Problem with VCS simulation for MAC operation

I intended to write and simulate a module performing MAC operation. My code is shown below

module PE # (
parameter DW = 8
)
(
input clk,
input rst_n,
input  [DW-1 : 0] cin,
input  [DW-1 : 0] w,
output  [DW-1 : 0] cin_out,
output  [DW-1 : 0] w_out,
output [2*DW : 0] pe_out
);

reg [DW-1 : 0] cin_reg;
reg [DW-1 : 0] w_reg;
reg [2*DW : 0] m_reg;
reg [2*DW : 0] pe_reg;


always @(posedge clk) begin
    if(rst_n==1'b0) begin
        pe_reg <= 0;
        cin_reg <= 0;
        w_reg <= 0;
    end
    else begin
        cin_reg <= cin;
        w_reg <= w;
        m_reg <= cin_reg * w_reg;
        pe_reg <= pe_reg + m_reg;
    end
end

assign cin_out = cin_reg;
assign w_out = w_reg;
assign pe_out = pe_reg;

endmodule

I used VCS to simulate, however, pe_out kept xxxxxxxx as shown in fig below. false wave I have asked my friend to use verilator to simulate, it can work as expected. And if I delete pe_reg <= pe_reg + m_reg, it still works. Therefore, the issue is likely to be caused by the add operation? But I haven't solved it yet.
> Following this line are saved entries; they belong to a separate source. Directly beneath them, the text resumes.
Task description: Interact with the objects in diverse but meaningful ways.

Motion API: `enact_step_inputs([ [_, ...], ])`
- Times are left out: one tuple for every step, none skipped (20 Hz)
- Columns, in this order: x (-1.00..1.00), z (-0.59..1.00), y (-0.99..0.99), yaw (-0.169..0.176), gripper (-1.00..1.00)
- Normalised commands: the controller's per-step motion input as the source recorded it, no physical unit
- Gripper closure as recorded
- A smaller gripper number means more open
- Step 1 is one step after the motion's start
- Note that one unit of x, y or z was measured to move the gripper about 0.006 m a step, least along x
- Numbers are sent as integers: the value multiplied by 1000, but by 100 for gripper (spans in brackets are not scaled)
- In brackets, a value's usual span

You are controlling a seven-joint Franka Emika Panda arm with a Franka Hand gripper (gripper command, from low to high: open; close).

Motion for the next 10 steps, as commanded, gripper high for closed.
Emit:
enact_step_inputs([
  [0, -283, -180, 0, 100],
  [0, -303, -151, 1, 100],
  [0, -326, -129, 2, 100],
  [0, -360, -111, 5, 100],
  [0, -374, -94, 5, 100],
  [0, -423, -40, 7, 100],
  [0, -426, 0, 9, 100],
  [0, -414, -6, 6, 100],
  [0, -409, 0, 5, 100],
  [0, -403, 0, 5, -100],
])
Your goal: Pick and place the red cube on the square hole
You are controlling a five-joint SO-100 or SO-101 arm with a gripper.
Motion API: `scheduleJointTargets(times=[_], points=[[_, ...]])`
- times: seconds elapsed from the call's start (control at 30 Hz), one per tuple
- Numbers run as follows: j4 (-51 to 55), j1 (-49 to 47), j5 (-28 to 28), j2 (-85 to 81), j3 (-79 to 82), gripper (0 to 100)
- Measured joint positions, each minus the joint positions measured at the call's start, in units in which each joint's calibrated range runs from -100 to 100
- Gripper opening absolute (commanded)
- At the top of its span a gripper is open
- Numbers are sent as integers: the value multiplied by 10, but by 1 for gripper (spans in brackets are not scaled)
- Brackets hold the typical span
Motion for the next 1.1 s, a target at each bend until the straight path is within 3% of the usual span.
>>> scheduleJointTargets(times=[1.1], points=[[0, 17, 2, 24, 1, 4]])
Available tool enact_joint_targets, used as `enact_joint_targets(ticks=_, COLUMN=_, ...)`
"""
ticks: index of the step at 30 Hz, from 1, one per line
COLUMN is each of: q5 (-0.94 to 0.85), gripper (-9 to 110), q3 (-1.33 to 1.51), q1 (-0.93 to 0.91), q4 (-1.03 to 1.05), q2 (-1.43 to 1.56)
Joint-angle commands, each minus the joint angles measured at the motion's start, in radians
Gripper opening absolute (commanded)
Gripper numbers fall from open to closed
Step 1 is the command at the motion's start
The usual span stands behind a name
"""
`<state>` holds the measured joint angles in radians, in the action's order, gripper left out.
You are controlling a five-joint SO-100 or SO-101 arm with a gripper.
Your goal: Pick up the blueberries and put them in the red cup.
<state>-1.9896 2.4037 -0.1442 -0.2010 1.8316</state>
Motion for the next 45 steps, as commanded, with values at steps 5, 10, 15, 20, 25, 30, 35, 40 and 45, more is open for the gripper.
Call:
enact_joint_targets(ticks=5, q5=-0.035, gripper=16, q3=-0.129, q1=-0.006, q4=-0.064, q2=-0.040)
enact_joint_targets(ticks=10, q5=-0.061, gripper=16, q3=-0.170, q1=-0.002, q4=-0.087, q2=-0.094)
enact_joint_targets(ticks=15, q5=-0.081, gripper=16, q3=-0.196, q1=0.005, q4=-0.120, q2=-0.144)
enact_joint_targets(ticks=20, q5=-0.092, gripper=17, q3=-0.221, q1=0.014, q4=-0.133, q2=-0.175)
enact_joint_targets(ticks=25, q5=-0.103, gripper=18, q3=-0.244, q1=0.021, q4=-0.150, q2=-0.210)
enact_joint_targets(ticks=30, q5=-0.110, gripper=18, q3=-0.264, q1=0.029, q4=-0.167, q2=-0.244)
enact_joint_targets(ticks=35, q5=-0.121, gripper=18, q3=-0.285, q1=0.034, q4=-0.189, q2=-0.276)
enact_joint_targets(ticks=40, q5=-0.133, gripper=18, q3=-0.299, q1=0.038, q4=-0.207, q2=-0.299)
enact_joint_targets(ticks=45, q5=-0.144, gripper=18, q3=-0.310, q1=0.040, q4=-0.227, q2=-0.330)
I'll be appreciate if anyone can give me some instructions. It have confused me for hours.

My tb is written as below.

module tb_PE;

reg clk;
reg rst_n;
reg [7:0] cin;
reg [7:0] w;

wire [7:0] cin_out;
wire [7:0] w_out;
wire [16:0] pe_out;
wire [16:0] pe_out_tmp;

initial begin

clk = 0;
forever begin
    #10;
    clk = ~clk;
end

end
initial begin
rst_n = 1'b1;
#5;
rst_n = 1'b0;
#10;
rst_n = 1'b1;
#5;
cin = 8'h01;
w = 8'h02;
#15;
cin = 8'h03;
w = 8'h04;
#20;
cin = 8'h05;
w = 8'h03;
#20;
cin = 8'h90;
w = 8'h88;
#20;
cin = 8'h65;
w = 8'h20;
#100;
$finish;

PE PE_U (
.clk(clk),
.rst_n(rst_n),
.cin(cin),
.w(w),
.cin_out(cin_out),
.w_out(w_out),
.pe_out(pe_out)
);

end

Solution

As @mkrieger1 mentioned, you have not initialized m_reg. So, the following is happening:

at the first posedge you initialized some of the variables, including pe_reg, while m_reg is still x.
at the second posedge m_reg is still x. Using nonblocking assignment you schedule it to change later, but in this expression pe_reg <= pe_reg + m_reg; it is still x.
as a result, pe_reg becomes x again because m_reg is still x and it will stays same because it is used recursively in the expression.

So, the easiest way to handle it is to initialize m_reg in the same bucket as pe_reg. If for some reason it is not acceptable, you need to delay evaluation of pe_reg for another cycle.